What to produce: Each line below is to be copied exactly as it appears.

Source data:
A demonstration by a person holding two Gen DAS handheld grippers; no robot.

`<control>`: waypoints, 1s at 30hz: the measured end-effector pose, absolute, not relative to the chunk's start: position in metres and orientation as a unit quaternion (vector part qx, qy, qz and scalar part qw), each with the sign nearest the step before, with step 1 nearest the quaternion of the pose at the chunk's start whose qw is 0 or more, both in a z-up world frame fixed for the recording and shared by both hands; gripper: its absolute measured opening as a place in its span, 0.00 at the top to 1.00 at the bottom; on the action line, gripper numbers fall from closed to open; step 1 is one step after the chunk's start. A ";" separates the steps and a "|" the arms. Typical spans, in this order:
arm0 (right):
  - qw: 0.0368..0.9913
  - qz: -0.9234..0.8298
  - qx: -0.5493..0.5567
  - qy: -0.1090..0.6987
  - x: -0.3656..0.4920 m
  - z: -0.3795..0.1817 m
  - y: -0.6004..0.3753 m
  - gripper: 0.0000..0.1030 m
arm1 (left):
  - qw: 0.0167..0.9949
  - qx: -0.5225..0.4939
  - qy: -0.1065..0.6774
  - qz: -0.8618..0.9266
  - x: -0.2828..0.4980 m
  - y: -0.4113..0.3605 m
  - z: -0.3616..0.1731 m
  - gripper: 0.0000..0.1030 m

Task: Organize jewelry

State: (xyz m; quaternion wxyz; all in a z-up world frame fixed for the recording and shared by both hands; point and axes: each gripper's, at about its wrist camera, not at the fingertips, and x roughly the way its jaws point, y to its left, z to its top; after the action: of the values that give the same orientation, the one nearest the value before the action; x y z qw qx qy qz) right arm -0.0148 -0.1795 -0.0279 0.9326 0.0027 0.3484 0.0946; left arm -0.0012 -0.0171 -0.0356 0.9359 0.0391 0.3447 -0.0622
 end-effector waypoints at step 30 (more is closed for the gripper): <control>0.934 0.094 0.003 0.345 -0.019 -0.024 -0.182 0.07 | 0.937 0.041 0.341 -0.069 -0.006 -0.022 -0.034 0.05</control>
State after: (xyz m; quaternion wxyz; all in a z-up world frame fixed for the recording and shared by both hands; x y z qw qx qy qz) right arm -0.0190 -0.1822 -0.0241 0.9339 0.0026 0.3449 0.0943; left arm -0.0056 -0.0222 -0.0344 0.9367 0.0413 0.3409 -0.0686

Completed task:
A demonstration by a person holding two Gen DAS handheld grippers; no robot.

`<control>`: waypoints, 1s at 30hz: the measured end-effector pose, absolute, not relative to the chunk's start: position in metres and orientation as a unit quaternion (vector part qx, qy, qz and scalar part qw), each with the sign nearest the step before, with step 1 nearest the quaternion of the pose at the chunk's start whose qw is 0 or more, both in a z-up world frame fixed for the recording and shared by both hands; gripper: its absolute measured opening as a place in its span, 0.00 at the top to 1.00 at the bottom; on the action line, gripper numbers fall from closed to open; step 1 is one step after the chunk's start. A ";" separates the steps and a "|" the arms. Typical spans, in this order:
arm0 (right):
  - qw: 0.0368..0.9913
  - qz: -0.9234..0.8298
  - qx: -0.5493..0.5567
  - qy: -0.1090..0.6987
  - x: -0.3656..0.4920 m
  - z: -0.3795..0.1817 m
  - y: -0.6004..0.3753 m
  - gripper: 0.0000..0.1030 m
arm1 (left):
  - qw: 0.0167..0.9949
  - qx: -0.5225..0.4939
  - qy: -0.1065..0.6774
  - qz: -0.8618..0.9266
  - x: -0.2828..0.4980 m
  - y: -0.4113..0.3605 m
  - z: -0.3616..0.1731 m
  - gripper: 0.0000..0.1030 m

Task: Organize jewelry

State: (xyz m; quaternion wxyz; all in a z-up world frame fixed for the recording and shared by both hands; point and axes: each gripper's, at about its wrist camera, not at the fingertips, and x roughly the way its jaws point, y to its left, z to its top; after the action: of the values that give the same orientation, the one nearest the value before the action; x y z qw qx qy qz) right arm -0.0148 -0.1795 -0.0279 0.9326 0.0027 0.3484 0.0946; left arm -0.0012 -0.0171 -0.0356 0.9359 0.0391 0.3447 -0.0622
 end-effector waypoints at step 30 (more is closed for the gripper): <control>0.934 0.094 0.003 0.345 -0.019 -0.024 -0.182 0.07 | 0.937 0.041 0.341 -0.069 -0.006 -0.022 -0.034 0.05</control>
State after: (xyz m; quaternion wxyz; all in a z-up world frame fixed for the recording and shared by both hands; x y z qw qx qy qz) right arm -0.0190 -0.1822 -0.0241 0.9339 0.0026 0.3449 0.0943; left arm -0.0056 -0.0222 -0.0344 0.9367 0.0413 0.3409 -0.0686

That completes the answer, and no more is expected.